• [YOUR GOAL] Where the line containing "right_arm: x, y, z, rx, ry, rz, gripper" appears, end the copy there, keeping that line; start from the first line of the entries, copy exactly, and omit pictures.

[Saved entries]
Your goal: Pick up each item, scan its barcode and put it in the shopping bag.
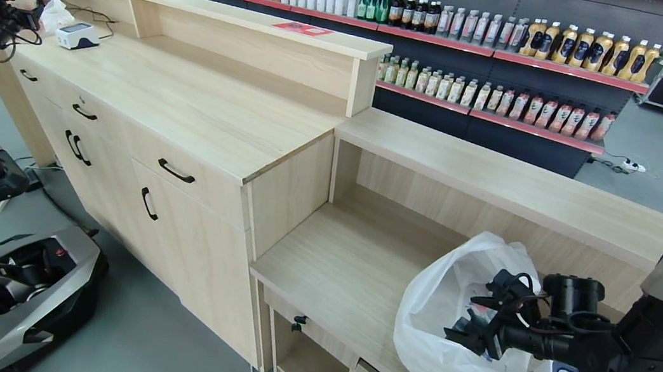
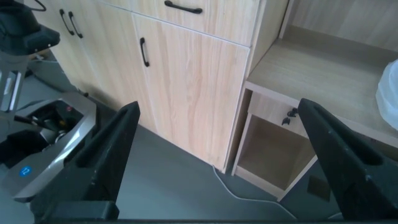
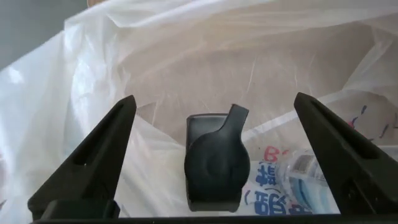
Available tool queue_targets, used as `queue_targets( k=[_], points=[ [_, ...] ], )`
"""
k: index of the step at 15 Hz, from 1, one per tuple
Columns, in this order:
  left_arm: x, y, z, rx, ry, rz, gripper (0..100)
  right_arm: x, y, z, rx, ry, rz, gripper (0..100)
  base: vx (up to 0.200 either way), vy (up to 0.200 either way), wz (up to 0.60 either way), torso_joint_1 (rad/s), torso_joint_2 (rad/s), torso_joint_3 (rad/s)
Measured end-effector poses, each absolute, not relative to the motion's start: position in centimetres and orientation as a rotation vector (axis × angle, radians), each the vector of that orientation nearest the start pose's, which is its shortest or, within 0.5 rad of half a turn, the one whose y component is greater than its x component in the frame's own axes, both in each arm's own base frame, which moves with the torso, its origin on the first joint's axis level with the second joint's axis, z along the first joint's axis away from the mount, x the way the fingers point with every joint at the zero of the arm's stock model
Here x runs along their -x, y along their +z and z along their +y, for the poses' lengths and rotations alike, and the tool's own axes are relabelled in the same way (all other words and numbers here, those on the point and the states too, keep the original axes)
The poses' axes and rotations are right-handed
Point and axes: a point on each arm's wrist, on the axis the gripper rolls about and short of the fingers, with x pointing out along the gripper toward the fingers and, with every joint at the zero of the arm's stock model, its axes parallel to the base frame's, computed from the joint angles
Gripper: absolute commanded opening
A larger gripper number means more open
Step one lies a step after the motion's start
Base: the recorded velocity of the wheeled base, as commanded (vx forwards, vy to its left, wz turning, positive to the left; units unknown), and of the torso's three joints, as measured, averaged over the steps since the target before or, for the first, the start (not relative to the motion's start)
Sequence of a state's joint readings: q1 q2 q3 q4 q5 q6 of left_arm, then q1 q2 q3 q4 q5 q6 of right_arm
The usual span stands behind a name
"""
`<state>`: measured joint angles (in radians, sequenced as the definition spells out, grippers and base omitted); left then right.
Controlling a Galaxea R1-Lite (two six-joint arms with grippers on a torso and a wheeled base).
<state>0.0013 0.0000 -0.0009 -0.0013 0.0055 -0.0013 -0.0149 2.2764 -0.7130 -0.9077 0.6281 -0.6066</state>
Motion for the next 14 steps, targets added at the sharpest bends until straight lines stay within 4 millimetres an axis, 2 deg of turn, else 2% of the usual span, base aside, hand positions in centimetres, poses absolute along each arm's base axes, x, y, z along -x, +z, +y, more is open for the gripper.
queue_targets(
  k=[2, 4, 8, 12, 14],
  points=[
    [2.3, 7.6, 0.0, 0.001, 0.007, -0.002, 100, -33.9, 1.8, 0.8, 0.352, 0.738, 0.397, 100, 0.0, 0.0, 0.0, 0.0, 0.0, 0.0],
    [2.3, 7.6, 0.0, 0.001, 0.007, -0.002, 100, -32.0, 4.6, 0.4, 0.349, 0.695, 0.376, 100, 0.0, 0.0, 0.0, 0.0, 0.0, 0.0],
    [2.3, 7.6, 0.0, 0.001, 0.007, -0.002, 100, -27.9, 10.0, -2.2, 0.357, 0.546, 0.37, 100, 0.0, 0.0, 0.0, 0.0, 0.0, 0.0],
    [2.3, 7.6, 0.0, 0.001, 0.007, -0.003, 100, -23.6, 14.0, -6.4, 0.548, 0.32, 0.296, 100, 0.0, 0.0, -0.6, 0.0, 0.0, 0.002],
    [2.3, 7.6, 0.0, 0.001, 0.008, -0.003, 100, -22.3, 16.3, -7.1, 0.522, 0.209, 0.246, 100, 0.0, 0.0, -0.6, -0.002, 0.0, 0.005]
  ],
)
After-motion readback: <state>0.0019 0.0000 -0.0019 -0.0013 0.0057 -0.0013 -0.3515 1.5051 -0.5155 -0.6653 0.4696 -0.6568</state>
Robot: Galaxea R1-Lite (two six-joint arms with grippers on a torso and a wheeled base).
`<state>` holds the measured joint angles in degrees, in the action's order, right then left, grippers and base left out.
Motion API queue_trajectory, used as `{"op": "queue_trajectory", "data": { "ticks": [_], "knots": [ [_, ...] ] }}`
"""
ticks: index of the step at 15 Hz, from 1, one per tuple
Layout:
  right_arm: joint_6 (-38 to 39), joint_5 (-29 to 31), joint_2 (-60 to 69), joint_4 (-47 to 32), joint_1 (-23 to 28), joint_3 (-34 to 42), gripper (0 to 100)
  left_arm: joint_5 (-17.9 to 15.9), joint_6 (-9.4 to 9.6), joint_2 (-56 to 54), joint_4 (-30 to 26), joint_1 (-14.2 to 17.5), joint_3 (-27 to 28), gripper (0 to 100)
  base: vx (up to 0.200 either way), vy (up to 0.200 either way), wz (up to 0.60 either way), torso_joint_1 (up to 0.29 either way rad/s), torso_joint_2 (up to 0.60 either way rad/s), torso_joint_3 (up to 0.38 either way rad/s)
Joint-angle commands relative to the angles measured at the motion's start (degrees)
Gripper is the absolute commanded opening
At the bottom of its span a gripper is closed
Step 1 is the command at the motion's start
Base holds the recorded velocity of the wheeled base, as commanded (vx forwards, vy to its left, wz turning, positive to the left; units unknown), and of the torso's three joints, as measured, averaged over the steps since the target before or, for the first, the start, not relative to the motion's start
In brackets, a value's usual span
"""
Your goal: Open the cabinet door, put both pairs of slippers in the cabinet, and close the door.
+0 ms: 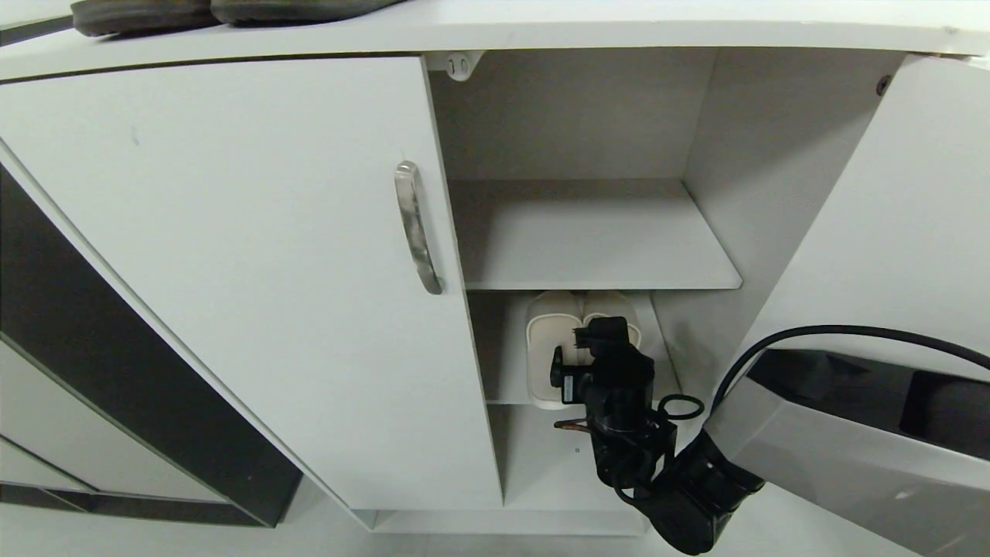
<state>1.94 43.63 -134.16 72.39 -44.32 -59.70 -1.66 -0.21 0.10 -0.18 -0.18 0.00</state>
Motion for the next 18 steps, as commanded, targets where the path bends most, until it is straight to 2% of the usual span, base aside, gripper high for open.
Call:
{"op": "queue_trajectory", "data": {
  "ticks": [1,9,18],
  "knots": [
    [0.00,-0.04,0.65,-0.05,-0.15,0.46,100,-0.01,-0.06,0.08,0.01,0.01,0.00,0,-0.200,0.000,0.00,0.002,0.00,-0.002],
    [0.00,-0.04,0.83,0.30,-0.68,1.51,100,-0.01,0.03,0.08,0.01,0.01,0.00,0,-0.200,0.000,0.00,0.004,0.00,0.002],
    [0.00,0.05,2.32,1.18,-0.50,3.10,100,-0.10,-0.06,0.08,0.01,0.01,0.00,0,0.000,0.000,0.00,0.000,0.00,0.000]
  ]
}}
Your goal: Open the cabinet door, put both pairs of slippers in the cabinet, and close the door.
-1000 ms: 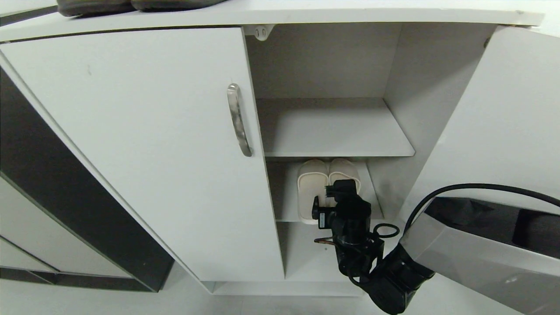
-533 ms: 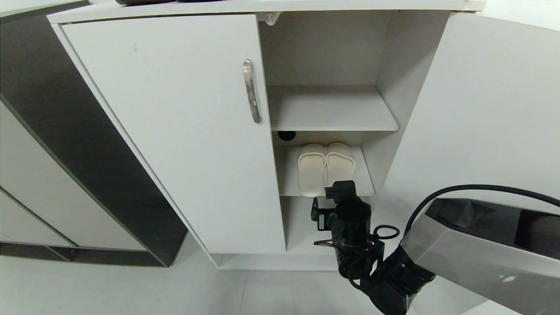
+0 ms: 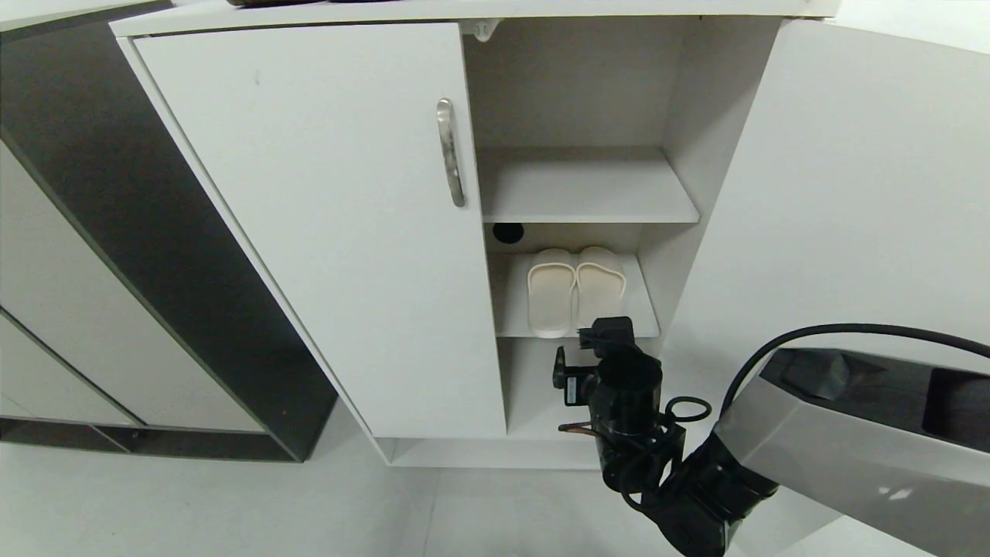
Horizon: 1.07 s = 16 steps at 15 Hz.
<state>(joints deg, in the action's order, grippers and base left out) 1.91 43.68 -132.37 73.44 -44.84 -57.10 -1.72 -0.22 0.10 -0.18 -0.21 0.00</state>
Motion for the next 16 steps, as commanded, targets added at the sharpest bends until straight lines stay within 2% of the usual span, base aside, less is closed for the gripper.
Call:
{"op": "queue_trajectory", "data": {
  "ticks": [1,8,16],
  "knots": [
    [0.02,0.00,0.62,0.13,0.01,0.67,100,-0.04,-0.04,0.08,0.01,0.03,0.00,0,0.000,0.000,0.00,0.000,0.00,0.000],
    [0.02,-0.09,0.35,0.13,0.19,1.38,100,-0.04,0.04,0.08,0.01,0.03,0.00,0,0.000,0.000,0.00,0.001,0.00,0.009],
    [0.02,0.00,0.18,0.13,0.45,1.47,100,-0.04,0.04,0.08,0.01,0.03,0.00,0,0.000,0.000,0.00,0.002,0.00,0.187]
  ]
}}
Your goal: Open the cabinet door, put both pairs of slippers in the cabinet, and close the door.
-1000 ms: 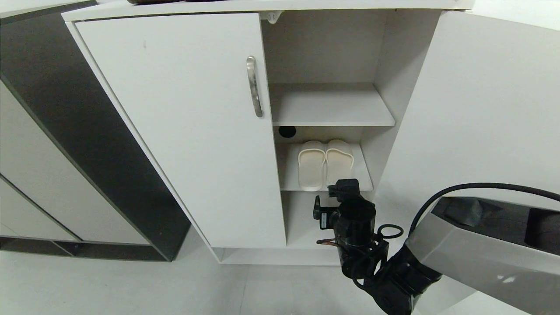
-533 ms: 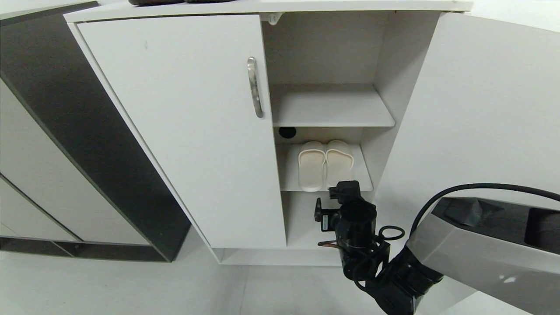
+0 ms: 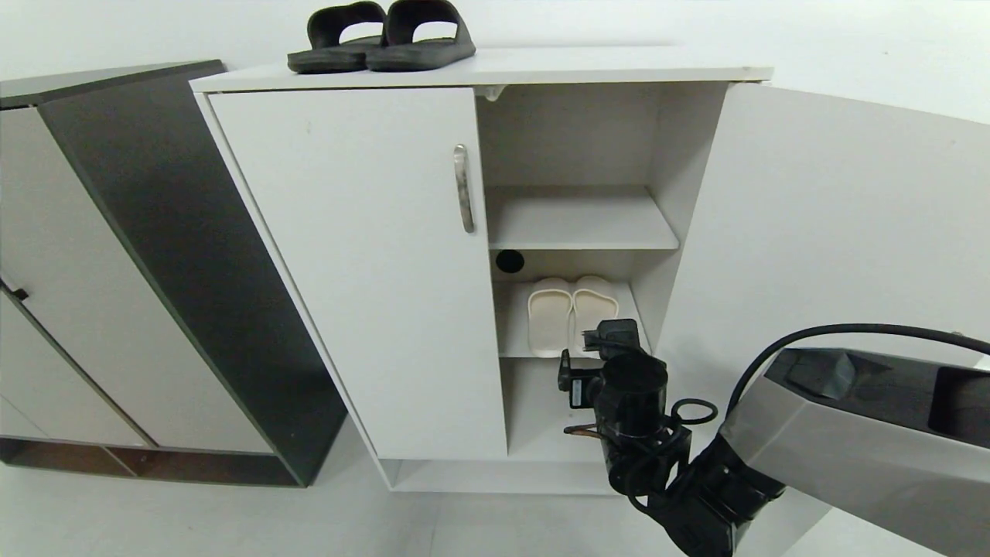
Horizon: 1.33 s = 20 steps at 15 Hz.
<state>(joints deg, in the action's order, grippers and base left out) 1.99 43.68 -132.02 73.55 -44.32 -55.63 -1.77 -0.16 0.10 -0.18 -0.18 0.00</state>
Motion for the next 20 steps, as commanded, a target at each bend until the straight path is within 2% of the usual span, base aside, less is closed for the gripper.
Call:
{"op": "queue_trajectory", "data": {
  "ticks": [1,5,14,20],
  "knots": [
    [-0.05,0.00,-0.08,0.02,-0.06,-0.01,100,0.01,-0.02,0.08,0.01,0.01,0.00,0,0.000,0.000,0.00,-0.002,0.01,0.212],
    [0.03,-0.17,0.28,-0.07,0.56,0.69,100,0.01,0.07,0.08,0.01,0.01,0.00,0,0.000,0.000,0.00,0.005,0.00,0.171],
    [-0.05,-0.79,1.15,0.02,0.38,2.63,100,0.01,0.07,0.08,0.01,0.01,0.00,0,0.000,0.000,0.00,0.000,0.00,0.006],
    [-0.67,-1.58,1.15,0.37,0.38,3.68,100,0.01,0.07,0.08,0.01,0.01,0.00,0,0.000,0.200,0.00,0.004,0.00,0.004]
  ]
}}
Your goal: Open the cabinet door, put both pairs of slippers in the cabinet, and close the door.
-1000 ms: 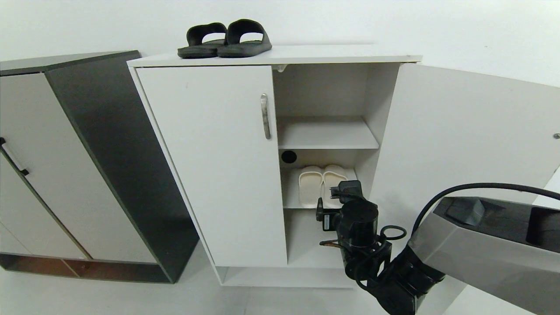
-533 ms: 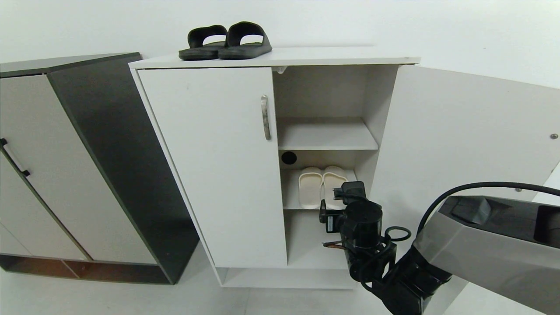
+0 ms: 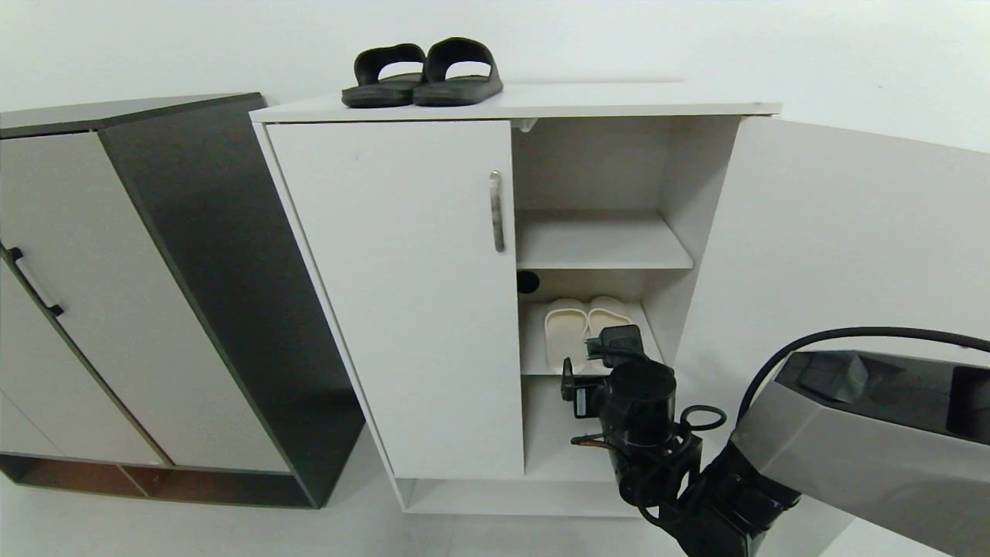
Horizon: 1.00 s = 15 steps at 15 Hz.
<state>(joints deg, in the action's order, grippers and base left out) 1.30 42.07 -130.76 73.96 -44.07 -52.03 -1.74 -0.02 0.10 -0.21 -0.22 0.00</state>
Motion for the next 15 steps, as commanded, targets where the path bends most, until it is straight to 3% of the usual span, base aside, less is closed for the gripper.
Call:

• [EXERCISE SOLUTION]
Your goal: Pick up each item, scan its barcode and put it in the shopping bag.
Available tool queue_targets, used as `queue_targets( k=[_], points=[ [_, ...] ], )`
"""
k: index of the step at 15 Hz, from 1, one per tuple
Columns, in this order:
  left_arm: x, y, z, rx, ry, rz, gripper (0..100)
  right_arm: x, y, z, rx, ry, rz, gripper (0..100)

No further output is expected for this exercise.